The subhead for Sephora’s e-mail program is “Expert Tips and Tricks.” This is a smart move, because women generally want information on how to use make-up products. As long as Sephora delivers on this promise, its audience is likely to open its e-mails.
Directly above is a different implementation of Sephora’s distinctive look.
What you can’t see: Sephora wisely uses ALT tags to name each image. If recipients position their mouse over a product, the name of the product is displayed. Also, ALT tags may still be visible, even if there are display problems with pictures. Each product shot is linked directly to the appropriate page on the site.
3. Mix it up.
You’ll probably run special offers, such as sales or free shipping. Use these offers strategically and sparingly. Special offers represent the perfect time to depart from your regular template and employ a “postcard” style format.

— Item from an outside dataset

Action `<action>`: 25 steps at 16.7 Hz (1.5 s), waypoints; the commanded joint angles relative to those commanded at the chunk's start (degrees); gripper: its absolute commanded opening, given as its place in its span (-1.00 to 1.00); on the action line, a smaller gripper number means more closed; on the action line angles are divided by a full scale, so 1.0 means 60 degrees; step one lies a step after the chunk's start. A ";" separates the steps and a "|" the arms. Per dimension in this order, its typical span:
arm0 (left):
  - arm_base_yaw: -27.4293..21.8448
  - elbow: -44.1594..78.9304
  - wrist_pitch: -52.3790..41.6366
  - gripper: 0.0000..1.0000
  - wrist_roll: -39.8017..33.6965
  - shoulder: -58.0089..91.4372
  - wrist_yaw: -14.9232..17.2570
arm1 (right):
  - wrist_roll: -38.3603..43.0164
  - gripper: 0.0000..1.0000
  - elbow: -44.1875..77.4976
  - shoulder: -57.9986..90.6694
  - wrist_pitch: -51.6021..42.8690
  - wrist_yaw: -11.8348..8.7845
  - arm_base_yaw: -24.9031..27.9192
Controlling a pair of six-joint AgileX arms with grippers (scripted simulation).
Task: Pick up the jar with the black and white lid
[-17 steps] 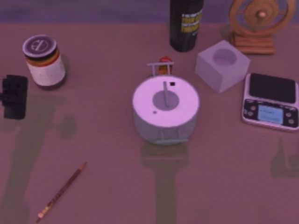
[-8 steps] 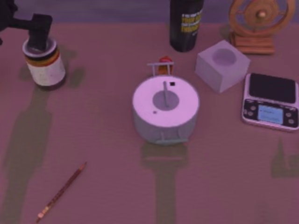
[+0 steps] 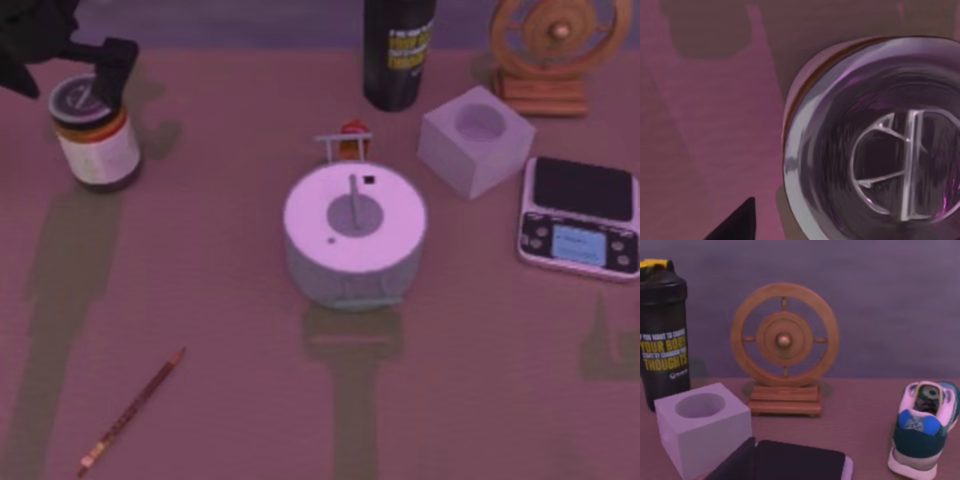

Of course, your subject line is your first line of defense, but your e-mail can use a different approach.
Here are some examples.
This Coldwater Creek e-mail (below) is a typical example of promotional e-mail. The offer dominates the e-mail; it includes branding and links to Coldwater’s most important shopping categories, so shoppers immediately can navigate to their area of interest.
This e-mail is all one image, but Coldwater didn’t use ALT tags. So, if there’s a display problem due to image blocking, recipients only will see the dreaded red X and an empty e-mail.
* Keep Images Visible
In the fine print in red below the body of the e-mail, Coldwater Creek includes a coupon code recipients can use during checkout on the site. Brooks Brothers has tested various iterations of sale e-mails.
Based on the e-mails I receive from the company (below), it appears to have settled on an HTML-lite version that includes its header with links to major departments. With image blocking, the e-mail’s content clearly is visible.
4. Experiment with animation.
Many marketers try this technique. One small but defined area of the e-mail contains animation, which is an excellent way to capture attention and engage readers. Usability studies have shown that the eye naturally is attracted to movement.
In the Coldwater Creek example, it might animate the word “everything” below “50% off” and intersperse it with “until Thursday.”
Staples was promoting calendars and planners and pictured a month-at-a-glance appointment book in its e-mail. The pages of the planner were animated so that several months cycled through. It was subtle but eye-catching.
Lake Champlain Chocolates has tested animation on one of several products featured in its e-mails. A promotion for its hot chocolate mix, for example, might show the drink being poured into a cup. Marketing Sherpa reported that Lake Champlain’s sales increased 49 percent from this. It also tested a static image vs. the animated image and saw clickthroughs increase by more than 200 percent with animation.
I’ve only scratched the surface on ways to increase the effectiveness of your e-mail campaigns. E-mail service provider Silver-pop offers a whitepaper titled “Email Creative That Works.” In it, Silverpop collected and analyzed more than 600 e-mails from more than 400 companies, and reports on aggregate results for a variety of different creative approaches.
The free report is available on Silverpop’s Web site under Best Practices/Industry Studies (www.silverpop.com/practices/ studies/email_creative/index.html).
It’s worth your time to register for it, since you’ll come away with additional, actionable ideas you can include in your own programs.